For Belcher, this investment in advocating and campaigning for these proposals and grants are personal. Without it, her company, as well as other venues and agencies, are at risk to shut down for good.
The Invisible Losses
At the beginning of the year, Onstage Systems had 50 employees. Now, it has 10.
According to polling by the national Live Events Coalition, 7% of the more than 1,200 businesses that responded have already shut their doors. In the next 30 to 90 days, an additional 27% are expected to fold.
While booking agencies like 13th Floor are finding ways to adapt, concert venues, production companies and other event promoters are in the midst of a struggling transition — one that may just end the only line of work they know how to do.
Jeff Brown, president of local booking agency King Camel Productions, has also struggled to adapt his agency. Searching for some steady financial income, Brown began to work at a restaurant as a shift manager.

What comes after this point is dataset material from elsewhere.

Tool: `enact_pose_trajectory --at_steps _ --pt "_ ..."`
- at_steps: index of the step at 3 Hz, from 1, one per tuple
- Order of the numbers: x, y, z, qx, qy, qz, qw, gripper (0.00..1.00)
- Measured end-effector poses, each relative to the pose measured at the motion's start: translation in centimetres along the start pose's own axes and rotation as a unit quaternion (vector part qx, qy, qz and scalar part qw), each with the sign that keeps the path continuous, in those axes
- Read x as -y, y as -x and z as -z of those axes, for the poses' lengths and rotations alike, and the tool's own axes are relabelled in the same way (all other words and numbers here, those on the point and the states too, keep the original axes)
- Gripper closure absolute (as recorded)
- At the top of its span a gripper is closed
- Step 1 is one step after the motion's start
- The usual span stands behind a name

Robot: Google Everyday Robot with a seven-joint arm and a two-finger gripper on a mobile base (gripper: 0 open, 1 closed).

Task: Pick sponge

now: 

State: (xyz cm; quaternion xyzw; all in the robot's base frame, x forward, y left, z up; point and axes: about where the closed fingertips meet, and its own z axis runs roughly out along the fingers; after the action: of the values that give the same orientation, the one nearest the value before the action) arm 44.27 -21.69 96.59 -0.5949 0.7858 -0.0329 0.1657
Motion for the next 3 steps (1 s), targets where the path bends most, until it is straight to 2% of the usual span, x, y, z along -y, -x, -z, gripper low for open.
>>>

Though he admires other agencies for their resourcefulness and ability to roll with the times, virtually and distantly, Brown is not looking to follow suit. Because of that, work has been nonexistent for King Camel Productions. Taking away that social accessibility for Brown has been difficult. Gone are the days of gatherings that would feed his desire for social interaction. As an extrovert, he says live music events provided an opportunity to focus on his friends, nightlife and his work. These days, he’s living day by day.
“It’s hard to say goodbye,” Brown says.
Finding a Way to Heal
Welker, Brown and Belcher, all in their own, distinct journeys, know the path to normalcy may be a long one.

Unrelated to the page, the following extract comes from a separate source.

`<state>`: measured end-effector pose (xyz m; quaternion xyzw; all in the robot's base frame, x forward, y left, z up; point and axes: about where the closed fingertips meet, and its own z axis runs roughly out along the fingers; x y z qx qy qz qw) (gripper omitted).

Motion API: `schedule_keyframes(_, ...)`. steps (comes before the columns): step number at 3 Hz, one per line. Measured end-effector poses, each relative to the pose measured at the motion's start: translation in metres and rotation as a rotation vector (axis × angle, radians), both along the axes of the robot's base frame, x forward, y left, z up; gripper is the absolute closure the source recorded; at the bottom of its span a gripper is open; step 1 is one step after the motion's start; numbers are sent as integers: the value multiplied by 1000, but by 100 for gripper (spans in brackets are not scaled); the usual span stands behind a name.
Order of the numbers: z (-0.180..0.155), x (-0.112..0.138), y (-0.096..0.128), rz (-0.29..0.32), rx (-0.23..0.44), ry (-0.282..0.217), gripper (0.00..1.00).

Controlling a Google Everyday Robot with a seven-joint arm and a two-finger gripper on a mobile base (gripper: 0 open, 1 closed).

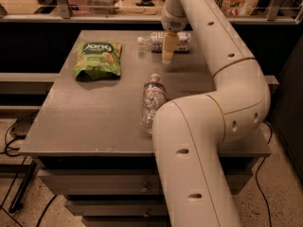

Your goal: Place blue plastic bottle upright

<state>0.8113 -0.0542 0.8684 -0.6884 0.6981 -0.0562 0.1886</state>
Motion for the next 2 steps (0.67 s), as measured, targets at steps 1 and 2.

As much as Brown misses the atmosphere of a crowded show in the middle of a local bar or venue, he knows the reason why he’s home most days may be a matter of life or death. He doesn’t see the necessary reforms being made in battling the pandemic and wants that to change.
“I hope that we as a society can come together and put a stop to this bullshit so people can get their livelihoods back,” Brown says.
Settling into an unconventional life seems to be one of the few ways the public can heal. Drive-Ins, virtual gigs and using wide-open spaces give the public what we all naturally yearn for: music.
“Music heals,” Belcher said. “You can listen to music at your house. But the energy that you feel when you’re with others is something you can’t do anywhere else.”